The representative of Ukraine said the Russian Federation has been trying its best to destroy her country, its culture and anything associated with it. But Ukraine still exists. People in the occupied territories of Ukraine tend to hide their ethnic clothes, flags, books written in Ukrainian poetry, inter alia, so the Russian Federation army will not kill them. Those who had Ukrainian flags in their homes were killed first, even children. Russian culture today means bullets, missiles and mines. Russian so-called hospitality means death.

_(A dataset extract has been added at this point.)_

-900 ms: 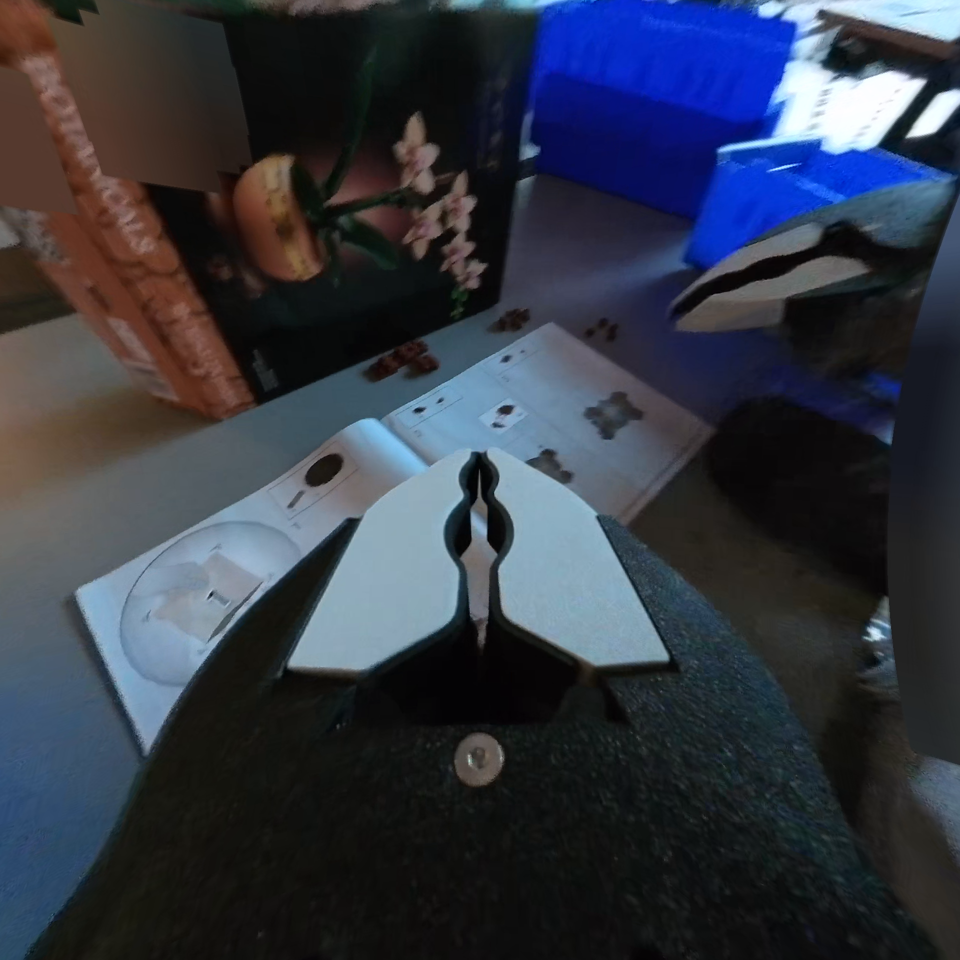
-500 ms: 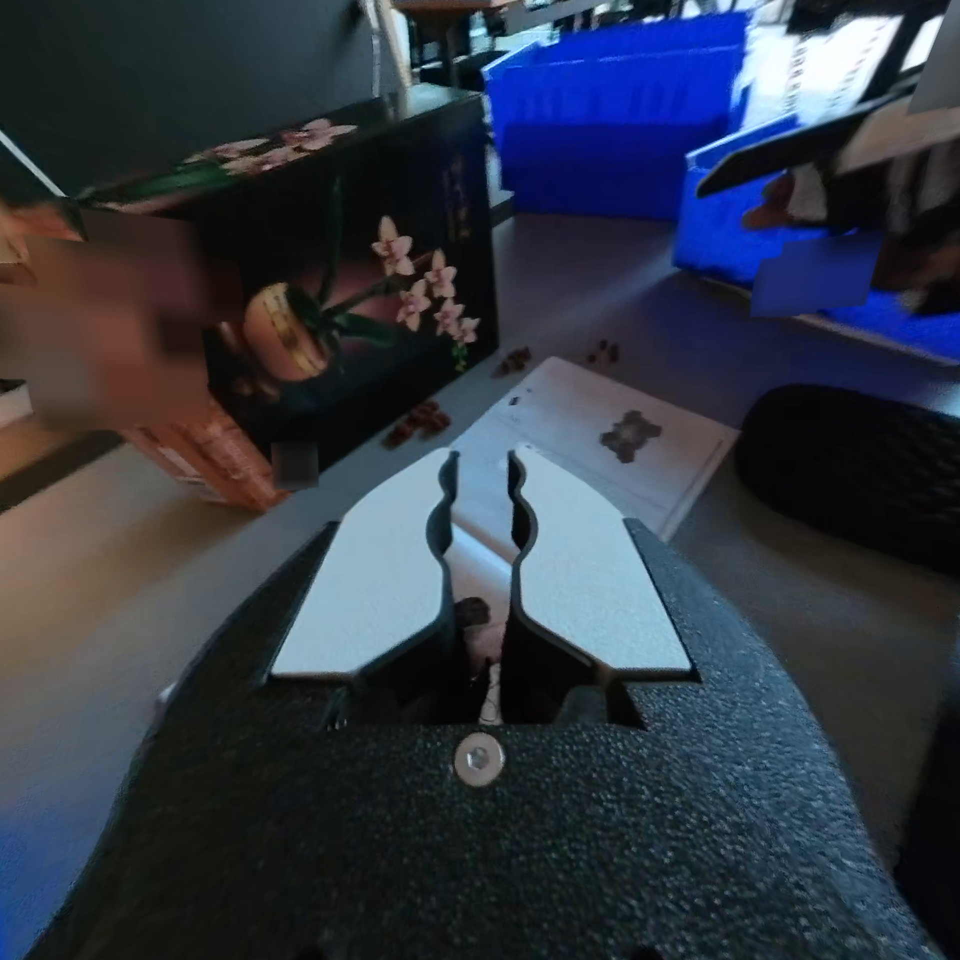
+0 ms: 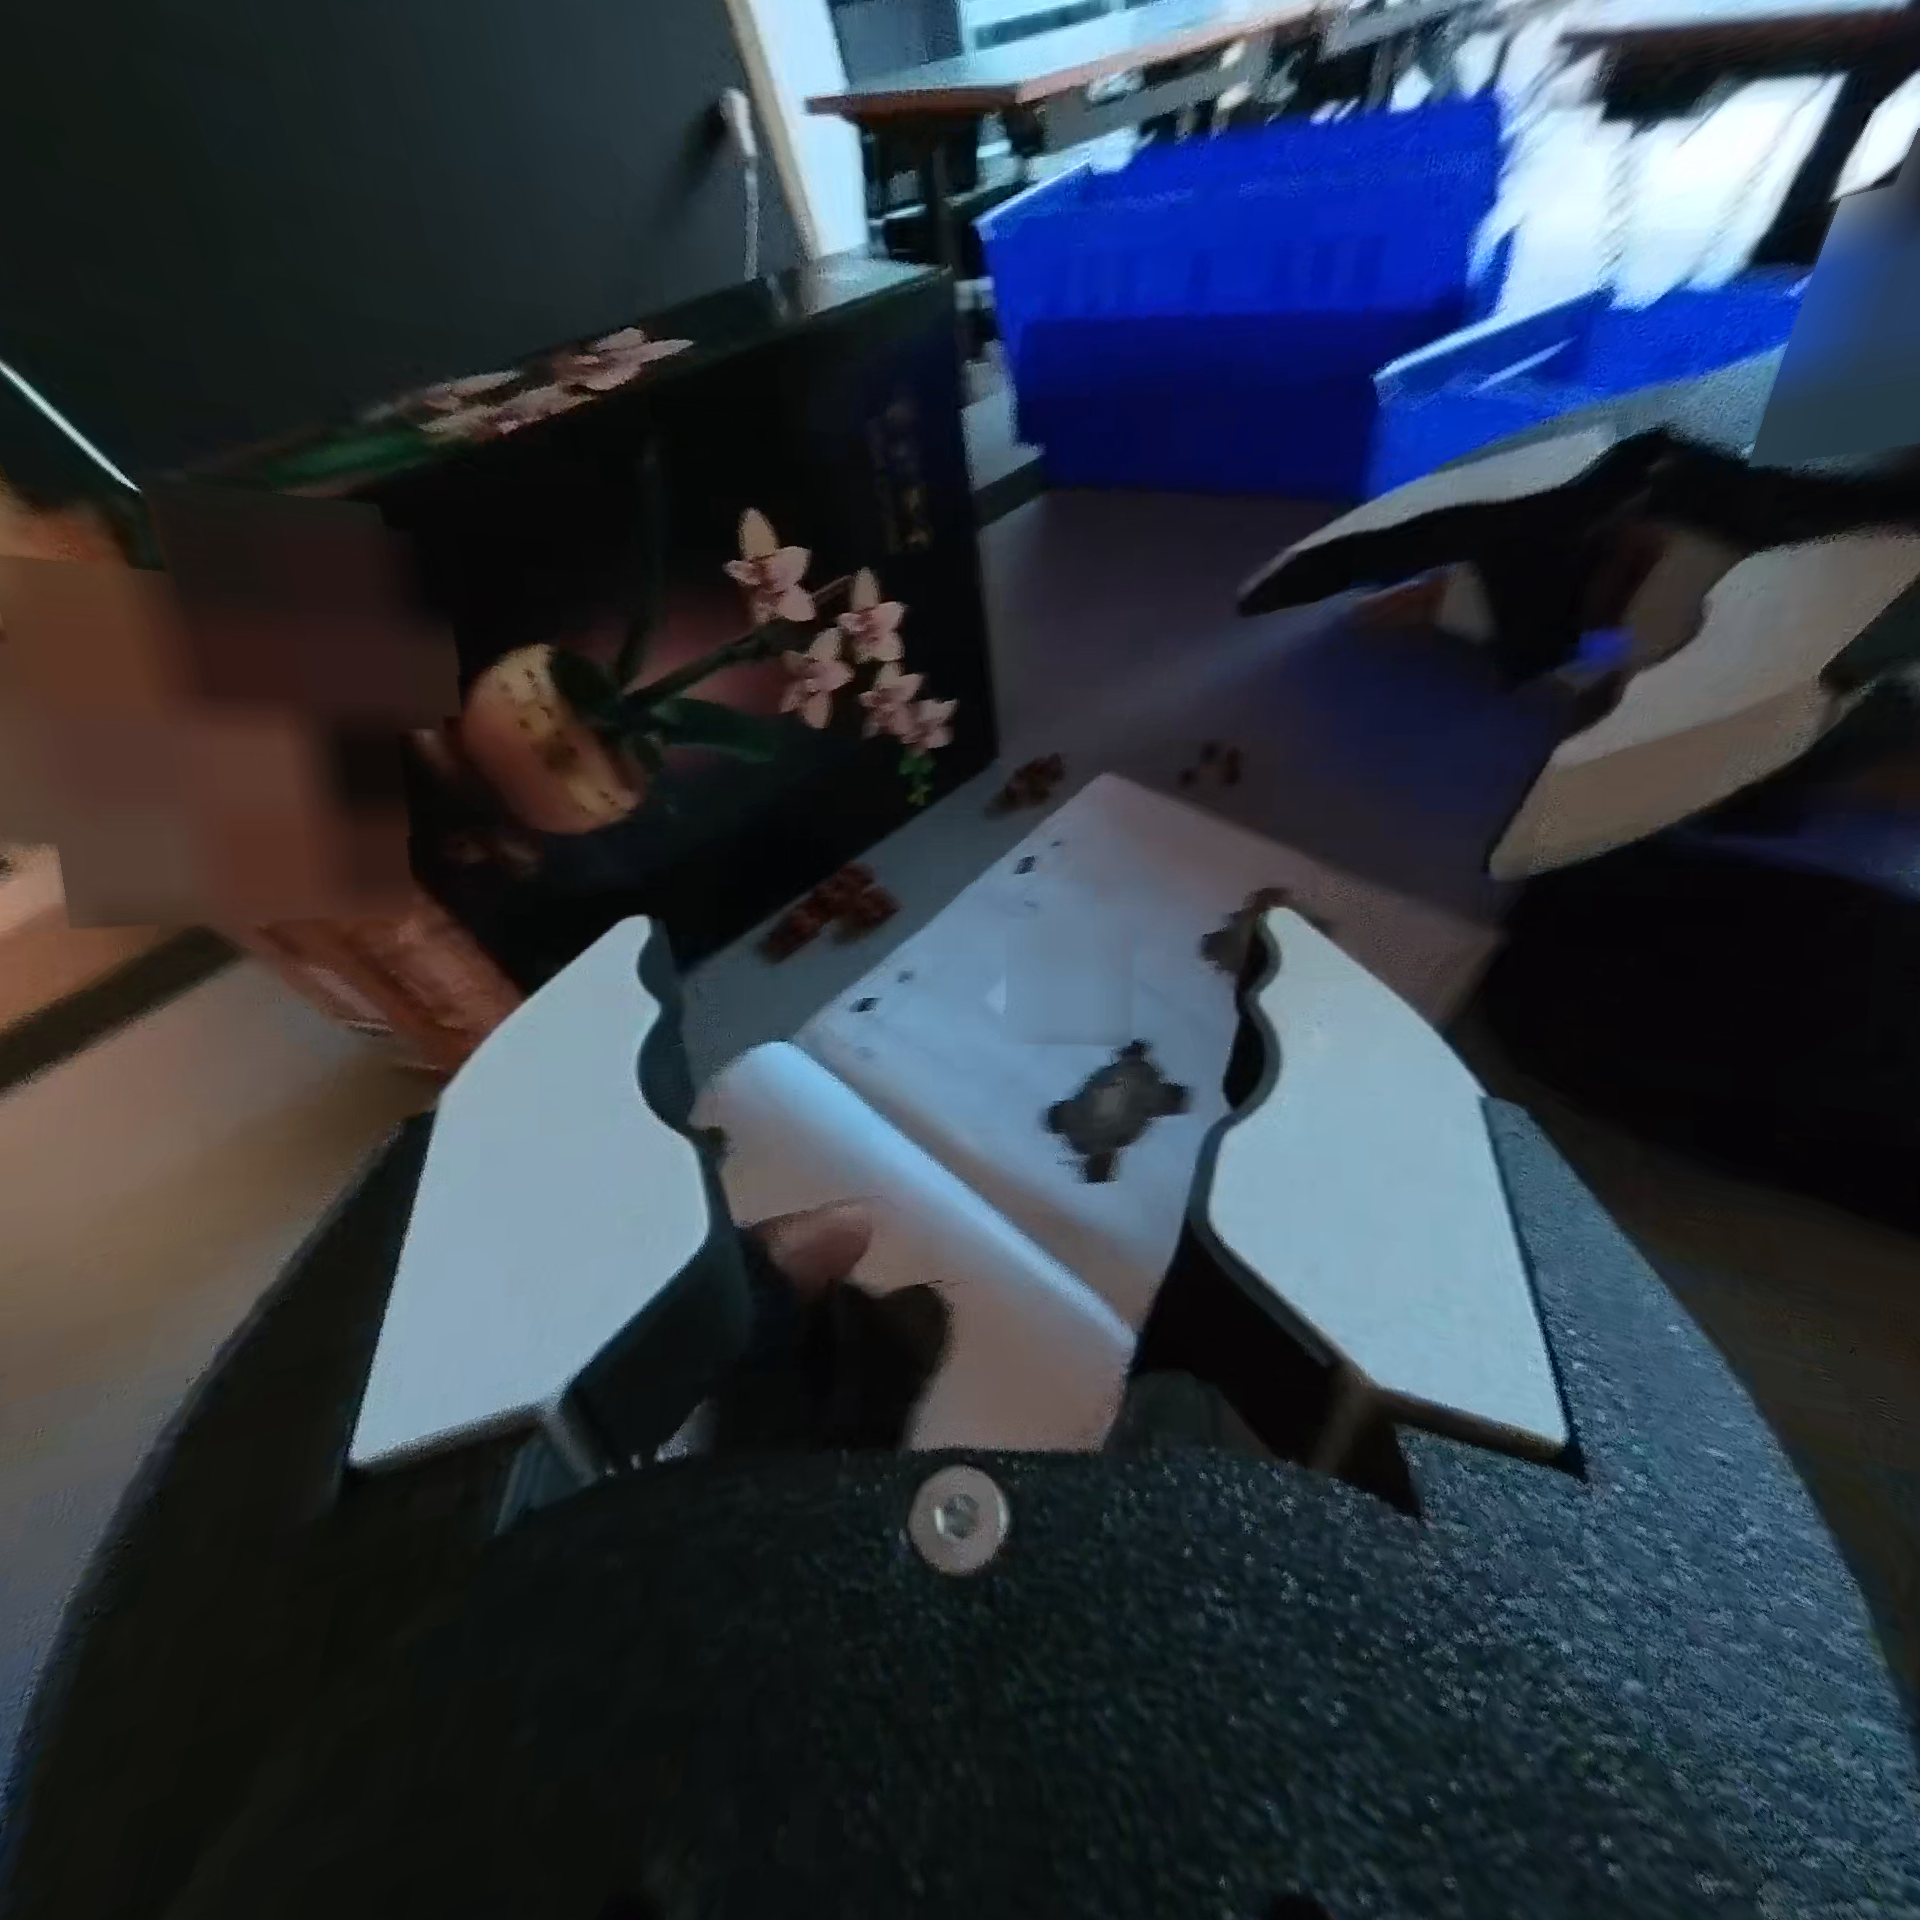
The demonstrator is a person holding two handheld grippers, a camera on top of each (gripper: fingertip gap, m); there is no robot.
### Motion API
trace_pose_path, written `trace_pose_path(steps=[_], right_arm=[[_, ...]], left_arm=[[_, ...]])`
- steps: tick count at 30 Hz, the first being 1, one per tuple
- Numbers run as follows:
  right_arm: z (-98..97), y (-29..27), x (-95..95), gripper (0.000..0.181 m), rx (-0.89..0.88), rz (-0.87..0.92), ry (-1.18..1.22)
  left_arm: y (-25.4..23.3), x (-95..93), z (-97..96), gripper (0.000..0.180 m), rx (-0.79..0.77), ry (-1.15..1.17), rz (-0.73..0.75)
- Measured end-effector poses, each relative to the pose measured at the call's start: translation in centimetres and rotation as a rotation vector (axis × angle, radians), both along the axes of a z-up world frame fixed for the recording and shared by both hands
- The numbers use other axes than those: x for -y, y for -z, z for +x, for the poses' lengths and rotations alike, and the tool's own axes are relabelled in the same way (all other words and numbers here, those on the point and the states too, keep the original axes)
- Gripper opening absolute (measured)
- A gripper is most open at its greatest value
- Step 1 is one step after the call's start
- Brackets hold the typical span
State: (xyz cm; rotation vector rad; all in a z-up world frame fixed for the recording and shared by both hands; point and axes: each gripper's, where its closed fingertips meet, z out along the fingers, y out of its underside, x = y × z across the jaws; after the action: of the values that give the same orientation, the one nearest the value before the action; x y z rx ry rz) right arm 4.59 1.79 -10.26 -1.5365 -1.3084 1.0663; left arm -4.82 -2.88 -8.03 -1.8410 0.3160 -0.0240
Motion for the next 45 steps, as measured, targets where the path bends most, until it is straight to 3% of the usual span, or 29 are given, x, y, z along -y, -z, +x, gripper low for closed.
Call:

The representative of the Russian Federation, replying to remarks by the United States, said his country, unlike its Western colleagues, attempted to take steps in the Security Council from the start that would have prevented the tragedy of an attack on Al-Ahli Hospital. He stressed that, on October 16, the Russian Federation presented a short, purely humanitarian draft resolution on a ceasefire, prescribing several urgent measures designed to stop the violence and suffering of civilians, free hostages and prevent the humanitarian catastrophe. Given the extremely tense situation, action has to be taken without delay, he said, adding that the draft was supported by a number of States, but the United States, United Kingdom, France and Japan voted against it. Because of the position of these countries, the Security Council was unable to adopt a natural and logical decision, which was an absolute humanitarian imperative and a moral duty of all responsible members of the international community, he emphasized, stating that the blame for the deaths of hundreds of people in the Al-Ahli Hospital is in part with those States that blocked the adoption of the Russian Federation’s resolution in the Security Council on Monday. “But that is not the end of the story,” he said, adding that today Brazil submitted to the Security Council its draft on the humanitarian situation in Gaza. It was supported by most States and only the United States voted against it once more, he stressed. “I have to ask the representative of the United States a question: “How many more people must die, how many more innocent women and children must suffer for Washington to stop obstructing the provision of humanitarian assistance to the victims of the conflict and the salvation of people?” After such votes in front of the whole world, any speculation by the United States sounds empty. He called on Washington to come to its senses and stop inciting conflicts, covering up crimes and turning a blind eye to the suffering of thousands of innocent people.